* [Task description] For the copy, please give all of the data again exactly and leave the pictures out.

* [Input data]
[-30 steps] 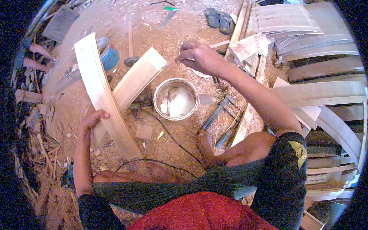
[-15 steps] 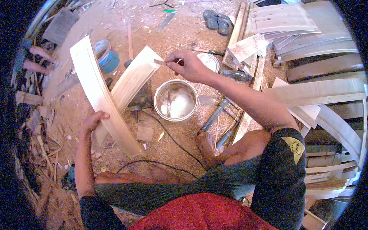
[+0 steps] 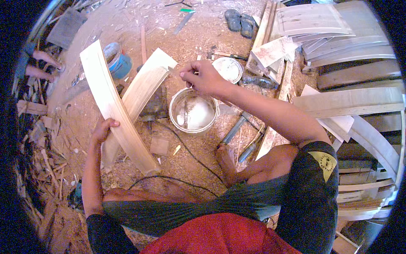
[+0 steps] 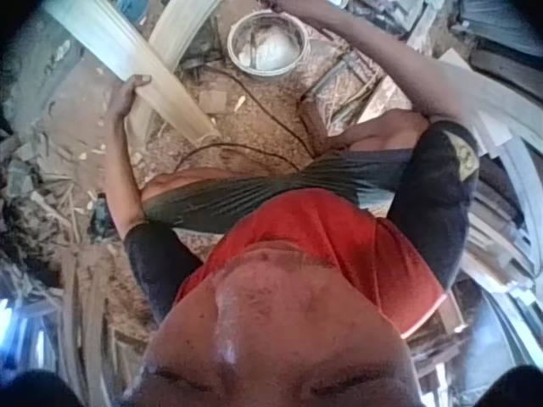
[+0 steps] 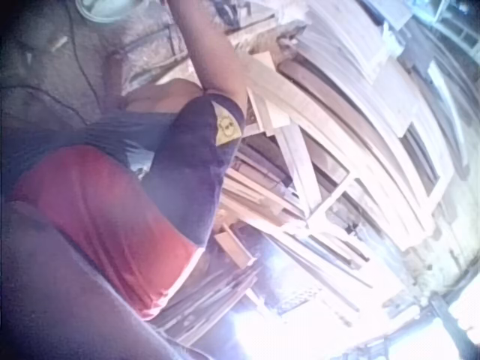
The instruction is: The person applies glue to the joints of wooden boards using a small stick and assembles the pieces together.
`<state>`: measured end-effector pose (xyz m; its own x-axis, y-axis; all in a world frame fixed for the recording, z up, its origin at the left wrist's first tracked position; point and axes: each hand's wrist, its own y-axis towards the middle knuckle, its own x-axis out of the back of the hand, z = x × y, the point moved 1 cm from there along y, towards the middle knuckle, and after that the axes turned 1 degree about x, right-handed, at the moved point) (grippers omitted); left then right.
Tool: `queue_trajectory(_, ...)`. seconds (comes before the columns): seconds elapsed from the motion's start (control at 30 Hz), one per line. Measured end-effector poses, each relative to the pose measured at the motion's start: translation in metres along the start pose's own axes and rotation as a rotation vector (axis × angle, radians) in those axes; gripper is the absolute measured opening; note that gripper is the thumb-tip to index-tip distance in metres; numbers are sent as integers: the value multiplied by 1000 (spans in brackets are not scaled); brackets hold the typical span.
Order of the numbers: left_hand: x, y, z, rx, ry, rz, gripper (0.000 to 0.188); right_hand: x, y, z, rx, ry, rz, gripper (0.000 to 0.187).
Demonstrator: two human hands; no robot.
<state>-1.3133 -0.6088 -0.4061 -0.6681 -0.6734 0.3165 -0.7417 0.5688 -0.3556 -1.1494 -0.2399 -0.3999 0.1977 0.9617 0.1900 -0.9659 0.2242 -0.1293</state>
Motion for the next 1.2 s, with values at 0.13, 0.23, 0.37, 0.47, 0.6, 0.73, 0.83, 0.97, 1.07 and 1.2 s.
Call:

* [Answer space]
[-30 steps] 
[-15 steps] 
[+0 steps] 
[+0 steps] 
[+0 steps] 
The instruction is: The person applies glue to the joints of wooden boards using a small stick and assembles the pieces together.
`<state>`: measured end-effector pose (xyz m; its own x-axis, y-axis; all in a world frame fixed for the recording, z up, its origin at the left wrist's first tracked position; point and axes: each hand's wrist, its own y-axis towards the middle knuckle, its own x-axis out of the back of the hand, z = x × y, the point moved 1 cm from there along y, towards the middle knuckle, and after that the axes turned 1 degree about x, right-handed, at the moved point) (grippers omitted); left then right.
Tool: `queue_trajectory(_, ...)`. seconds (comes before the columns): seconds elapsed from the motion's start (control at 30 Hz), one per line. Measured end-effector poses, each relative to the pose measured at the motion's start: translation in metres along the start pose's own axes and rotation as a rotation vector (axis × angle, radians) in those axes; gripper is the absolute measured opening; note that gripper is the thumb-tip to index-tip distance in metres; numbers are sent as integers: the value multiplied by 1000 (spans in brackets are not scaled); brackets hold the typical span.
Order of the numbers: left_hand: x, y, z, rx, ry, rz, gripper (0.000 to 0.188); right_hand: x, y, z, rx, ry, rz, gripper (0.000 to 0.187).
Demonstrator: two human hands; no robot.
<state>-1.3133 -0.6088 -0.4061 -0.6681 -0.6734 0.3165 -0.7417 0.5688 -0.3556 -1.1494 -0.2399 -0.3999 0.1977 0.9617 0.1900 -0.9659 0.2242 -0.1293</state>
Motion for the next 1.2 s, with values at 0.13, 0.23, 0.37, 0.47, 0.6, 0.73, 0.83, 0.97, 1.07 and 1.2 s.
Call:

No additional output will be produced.